I used to think a secret was this thing we bury inside of ourselves that we want to protect from others. Lately I have been noticing something different. It seems that secrets aren’t things that we lock away in a cage somewhere, but things that lock us in cages.
Here’s the pattern I have been seeing. There’s a thing, a thing that causes us some shame and we have ourselves a secret. We go to great lengths to protect our secret. We lie, we evade, we deny, you know the drill. Sometimes we might think about just confessing the secret. We might even feel the words creeping up into our throats when around people we care about. We practice the words when we are alone.
“I cheated on you.”
“I take things.”
“I was abused as a kid.”
“I’m in a lot of debt you don’t know about.”
“I throw up on purpose.”
We imagine what might happen if the secret crosses our lips and the image is almost always horrific. We envision people throwing things, telling others or walking away. It’s better if we don’t talk about it, ever. Things are good now, it’s not a good time. It would be selfish of me to confess this, I would only be doing it to relieve my own conscience.
Unfortunately, the longer it stays inside of us the worse things get. You might start to think that everyone knows and you look stupid. Or you start to tell yourself that if the people in your life knew, they wouldn’t be in your life. Then over time, every display of affection toward you gets immediately discounted. Someone says, “Wow, you are so awesome, I just love you.” And you hear a voice inside of you say, “If you really knew me you wouldn’t.”

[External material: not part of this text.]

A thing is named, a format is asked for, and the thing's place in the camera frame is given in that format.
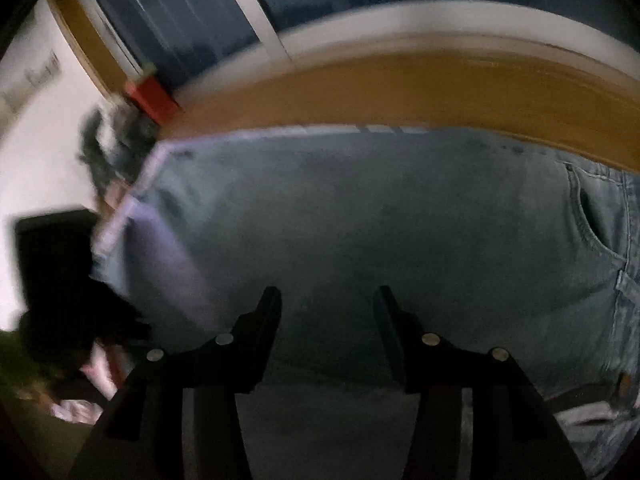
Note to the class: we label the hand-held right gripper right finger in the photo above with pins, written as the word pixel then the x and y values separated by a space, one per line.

At some point the little secret you kept in a cage deep inside has become the warden at the jail in which you are the only captive. And bizarrely enough, you are the only one who holds the key.
What a twisted mess.
So, what do you do? Well, sorry friend, I can’t tell you. That sucks, huh? The trouble with this mess is, there is no suitable one size fits all answer.
This is what I will tell you. As someone who was a chronic secret keeper, finally unlocking my own prison was the most magical thing I ever did for myself. Depending on the secret there were different ramifications. Some I was welcomed to pleasant surprises of support and affirmation and some left me with some bruised relationships that required work and healing. I also have some pals who have recently started living openly and vulnerably with people around them. For all of us, once the dust settles we find a fresh wind of confidence, strength and self acceptance that is worth far more than anything we might have been protecting ourselves from by keeping it inside.
I’ll leave you with this. There is officially no advice in this post, just an observation. If you think there are secrets compromising your relationships and you want help uncovering them, that might be an excellent reason to find a local therapist. We are good at that kind of thing.